伊豆の国市伝統芸能会館
場所 : 静岡県伊豆の国市
時期 : 2013年
用途 : 劇場、観光案内所、地域交流館
依頼主 : 伊豆の国市
サイズ :
延床面積 796 ㎡
建築面積 578 ㎡
敷地面積 4,067 ㎡
タイプ : 設計競技
静岡県伊豆の国市の伝統芸能館のデザイン。
伊豆の国市の伝統芸能である芸子文化を守るために劇場が建築されます。
かつて伊豆長岡温泉には、芸妓文化が生み出す独自の温泉場風情が醸し出されていました。
これはこの地に残る伝統文化と現代、一歩先の未来とを融合させながら、独自の新たな価値や文化を創出していくための重要な施設です。
17° 森へ
訪れた人々が伝統芸能を通して、自然と対話します。
森への窓口、森との親密な対話。
17°の傾きで森に対面するこの劇場は、屋根が開閉し、開いているときは、舞台越しに源氏山の蒼蒼と茂った森が現れ、大自然がホールと一体化されます。

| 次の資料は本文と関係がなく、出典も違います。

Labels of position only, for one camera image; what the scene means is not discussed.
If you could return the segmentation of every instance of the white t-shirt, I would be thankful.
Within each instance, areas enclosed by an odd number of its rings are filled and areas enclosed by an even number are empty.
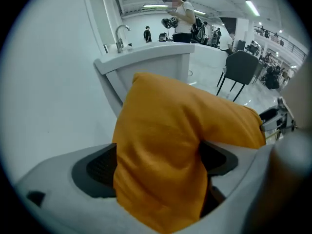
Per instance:
[[[233,39],[229,36],[221,36],[220,37],[220,49],[226,50],[229,48],[229,45],[232,45]]]
[[[194,7],[192,6],[190,2],[184,2],[176,9],[175,12],[186,16],[186,10],[194,11]],[[178,24],[177,24],[177,28],[175,28],[175,34],[178,34],[178,33],[190,34],[192,25],[180,18],[176,18],[176,19],[178,20]]]

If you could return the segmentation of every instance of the chair leg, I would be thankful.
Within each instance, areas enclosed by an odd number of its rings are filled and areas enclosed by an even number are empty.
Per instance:
[[[218,82],[218,85],[217,85],[217,86],[219,86],[219,83],[220,83],[220,81],[221,81],[221,79],[222,79],[222,76],[223,76],[223,72],[222,72],[222,74],[221,74],[221,77],[220,77],[220,80],[219,80],[219,82]]]
[[[239,90],[237,96],[235,97],[235,99],[233,101],[235,101],[237,99],[237,97],[239,96],[240,92],[242,92],[243,88],[245,87],[245,85],[242,86],[242,88]]]
[[[230,90],[230,91],[232,91],[232,89],[234,88],[235,84],[236,84],[236,82],[234,83],[234,85],[233,85],[233,87],[231,88],[231,90]]]
[[[222,80],[222,82],[221,82],[221,86],[220,86],[220,88],[219,88],[219,90],[218,90],[218,93],[216,94],[217,96],[218,96],[218,94],[219,94],[219,92],[220,92],[220,90],[221,90],[221,88],[222,88],[222,85],[223,85],[223,83],[224,83],[224,80],[225,80],[225,76],[224,76],[224,78],[223,78],[223,80]]]

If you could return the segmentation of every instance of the white floor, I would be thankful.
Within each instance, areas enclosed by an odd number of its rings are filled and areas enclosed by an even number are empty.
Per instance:
[[[192,76],[188,77],[189,84],[211,94],[217,94],[219,89],[217,83],[220,79],[222,68],[211,68],[208,65],[204,66],[195,62],[190,62],[189,69],[193,73]],[[280,95],[275,89],[269,90],[260,81],[257,81],[254,84],[252,84],[252,82],[244,87],[235,103],[250,107],[258,114],[277,104],[277,97]],[[233,80],[226,78],[218,96],[234,100],[242,84],[237,83],[230,92],[233,84]]]

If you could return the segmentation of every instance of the faucet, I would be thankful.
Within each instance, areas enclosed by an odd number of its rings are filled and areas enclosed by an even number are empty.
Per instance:
[[[123,42],[122,42],[122,39],[120,38],[119,39],[119,36],[118,36],[118,30],[121,28],[121,27],[124,27],[126,28],[128,31],[131,31],[131,29],[129,28],[129,26],[127,25],[121,25],[119,26],[116,31],[115,31],[115,36],[116,36],[116,45],[117,45],[117,50],[118,50],[118,53],[121,53],[122,52],[122,49],[123,49]]]

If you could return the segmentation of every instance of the woman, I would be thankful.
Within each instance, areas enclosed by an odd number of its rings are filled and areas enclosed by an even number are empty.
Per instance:
[[[172,2],[172,7],[177,7],[176,11],[168,11],[173,17],[178,20],[178,25],[175,28],[174,42],[186,42],[190,43],[192,34],[192,25],[195,23],[194,8],[190,2],[186,0],[166,0],[166,2]]]

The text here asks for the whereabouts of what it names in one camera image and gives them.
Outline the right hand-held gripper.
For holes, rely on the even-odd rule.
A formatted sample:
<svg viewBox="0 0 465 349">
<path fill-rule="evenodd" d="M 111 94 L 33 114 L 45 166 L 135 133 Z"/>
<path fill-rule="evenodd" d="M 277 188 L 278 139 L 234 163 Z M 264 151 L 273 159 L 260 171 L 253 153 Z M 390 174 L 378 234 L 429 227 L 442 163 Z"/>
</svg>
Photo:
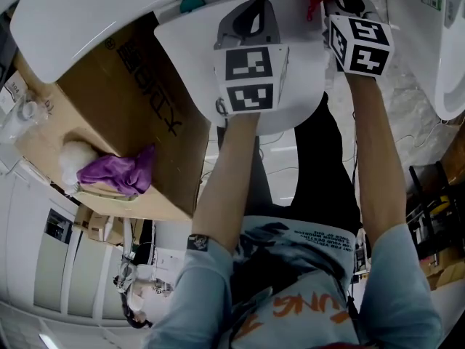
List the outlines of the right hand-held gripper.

座席は可動式のロールバックチェアを採用し、収納時には大きな多目的空間となり、様々なパフォーマンスやワークショップ等に対応します。
緩やかで大きなスロープを持つ公園
私達はこの場所に緩やかで大きなスロープを持つ公園を作りたいと思います。
森と街の境界を曖昧にし、それぞれつながりを持った公園です。
緩やかで大きなスロープはルーフガーデンとなり、配置されるオープンカフェ・展示スペース・市場・お祭り広場等に使用されます。人々は自然とこの場所へと足を運びます。
伝統と革新に関して
様々な伝統芸能が行われ、そこに人々が集まり、人々が交流し、新しい文化が発生し、それが更なる伝統となるサイクルをこの場につくります。そのサイクルの成熟が私たちの考える革新です。
私たちは、設計者の立場から提案をし、地域の人々や運営者と綿密な対話をし、このサイクルをつくり成し遂げる方法をともに考えます。これが、この場所に最適な建築物をつくるために、必要不可欠であると確信しています。
木と鉄のハイブリッド構造
ルーフガーデンより下階をRC造の壁式構造、それより上部を木と鉄骨のハイブリッド構造とする混構造です。
上部のハイブリッド構造は、鉄骨を芯材とし耐火被覆を兼ねる木との合成柱・合成梁で構成するフレームに、壁や床・屋根としての木質面材を大壁状にカバーした強固なモノコック構造体となります。
鉄骨フレームで鉛直荷重を支持し、木質面材で建物の傾斜から生じる水平分力や、地震、風などの水平力を負担します。